Hussain Muhammad Ali, Javed Maria, Zohaib Muhammad, Shongwe Sandile C, Awais Muhammad, Zaagan Abdullah A, Irfan Muhammad
Business School, NingboTech University, Ningbo, 315100, Zhejiang, China.
Department of Statistics, Government College University, Faisalabad, Pakistan.
Heliyon. 2024 Mar 30;10(7):e28891. doi: 10.1016/j.heliyon.2024.e28891. eCollection 2024 Apr 15.
To estimate the unknown population median, several researchers have developed efficient estimators but these estimators are unable to provide efficient results in the existence of outliers. Keeping this point in view, the present work suggests enhanced class of robust estimators to estimate population median under simple random sampling in case of outliers/extreme observations. The suggested estimators are a mixture of bivariate auxiliary information and robust measures with the linear combination of deciles mean, tri-mean and Hodges Lehmann estimator. Mathematical properties associated with the improved class of robust estimators are evaluated in terms of bias and mean squared error. Moreover, the potentiality of our suggested estimators as compared to already available estimators is checked by considering two real-life data sets with outlier(s). In addition, a simulation study is also added in this regard. From theoretical and numerical findings, it is observed that our newly suggested estimators outperforms as compared to its competitors.

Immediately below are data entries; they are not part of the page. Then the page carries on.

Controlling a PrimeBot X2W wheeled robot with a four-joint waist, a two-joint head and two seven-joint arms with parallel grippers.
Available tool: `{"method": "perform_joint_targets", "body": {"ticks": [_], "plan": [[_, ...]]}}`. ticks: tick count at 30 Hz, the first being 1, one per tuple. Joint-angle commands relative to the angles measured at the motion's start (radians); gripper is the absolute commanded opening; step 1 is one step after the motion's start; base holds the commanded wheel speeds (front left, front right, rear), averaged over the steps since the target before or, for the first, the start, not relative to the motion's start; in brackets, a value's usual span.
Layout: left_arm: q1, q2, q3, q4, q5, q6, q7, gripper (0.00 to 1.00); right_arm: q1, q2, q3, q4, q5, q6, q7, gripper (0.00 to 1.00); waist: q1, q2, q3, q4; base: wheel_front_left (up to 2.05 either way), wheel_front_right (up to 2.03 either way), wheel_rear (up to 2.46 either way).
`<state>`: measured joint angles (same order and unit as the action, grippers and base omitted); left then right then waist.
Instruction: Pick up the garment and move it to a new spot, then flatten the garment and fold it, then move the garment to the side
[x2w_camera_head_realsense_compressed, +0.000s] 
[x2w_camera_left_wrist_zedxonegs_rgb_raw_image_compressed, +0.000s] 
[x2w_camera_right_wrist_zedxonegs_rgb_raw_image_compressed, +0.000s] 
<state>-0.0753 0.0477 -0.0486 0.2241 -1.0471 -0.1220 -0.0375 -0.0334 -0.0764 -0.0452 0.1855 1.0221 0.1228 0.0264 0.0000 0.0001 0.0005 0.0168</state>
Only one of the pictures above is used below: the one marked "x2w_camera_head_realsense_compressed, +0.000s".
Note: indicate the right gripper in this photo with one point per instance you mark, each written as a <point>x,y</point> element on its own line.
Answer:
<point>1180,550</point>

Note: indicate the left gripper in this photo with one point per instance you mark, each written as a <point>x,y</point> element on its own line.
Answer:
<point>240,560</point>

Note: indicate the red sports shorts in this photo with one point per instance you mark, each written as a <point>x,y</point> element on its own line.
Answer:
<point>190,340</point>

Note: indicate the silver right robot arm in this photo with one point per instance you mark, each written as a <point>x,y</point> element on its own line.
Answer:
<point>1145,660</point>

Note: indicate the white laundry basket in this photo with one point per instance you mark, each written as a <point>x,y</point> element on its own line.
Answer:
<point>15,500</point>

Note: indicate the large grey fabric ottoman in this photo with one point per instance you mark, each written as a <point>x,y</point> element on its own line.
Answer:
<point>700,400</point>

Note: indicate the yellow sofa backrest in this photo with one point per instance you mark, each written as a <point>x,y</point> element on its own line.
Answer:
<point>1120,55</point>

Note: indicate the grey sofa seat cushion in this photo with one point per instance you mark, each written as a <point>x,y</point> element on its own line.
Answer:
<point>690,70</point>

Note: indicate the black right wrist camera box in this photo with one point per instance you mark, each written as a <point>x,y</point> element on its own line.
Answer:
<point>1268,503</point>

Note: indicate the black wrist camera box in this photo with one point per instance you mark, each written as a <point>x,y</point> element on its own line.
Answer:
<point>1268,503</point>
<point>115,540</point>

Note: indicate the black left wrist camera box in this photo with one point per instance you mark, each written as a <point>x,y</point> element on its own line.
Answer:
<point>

为了估计未知的总体中位数,几位研究人员开发了有效的估计量,但在存在异常值的情况下,这些估计量无法提供有效的结果。鉴于这一点,本研究提出了一类增强的稳健估计量,用于在存在异常值/极端观测值的情况下,在简单随机抽样中估计总体中位数。所提出的估计量是双变量辅助信息和稳健度量的混合,与十分位数均值、三均值和霍奇斯·莱曼估计量的线性组合。从偏差和均方误差的角度评估了与改进后的稳健估计量类相关的数学性质。此外,通过考虑两个包含异常值的实际数据集,检验了我们提出的估计量与已有估计量相比的潜力。此外,在这方面还增加了一项模拟研究。从理论和数值结果可以看出,我们新提出的估计量比其竞争对手表现更优。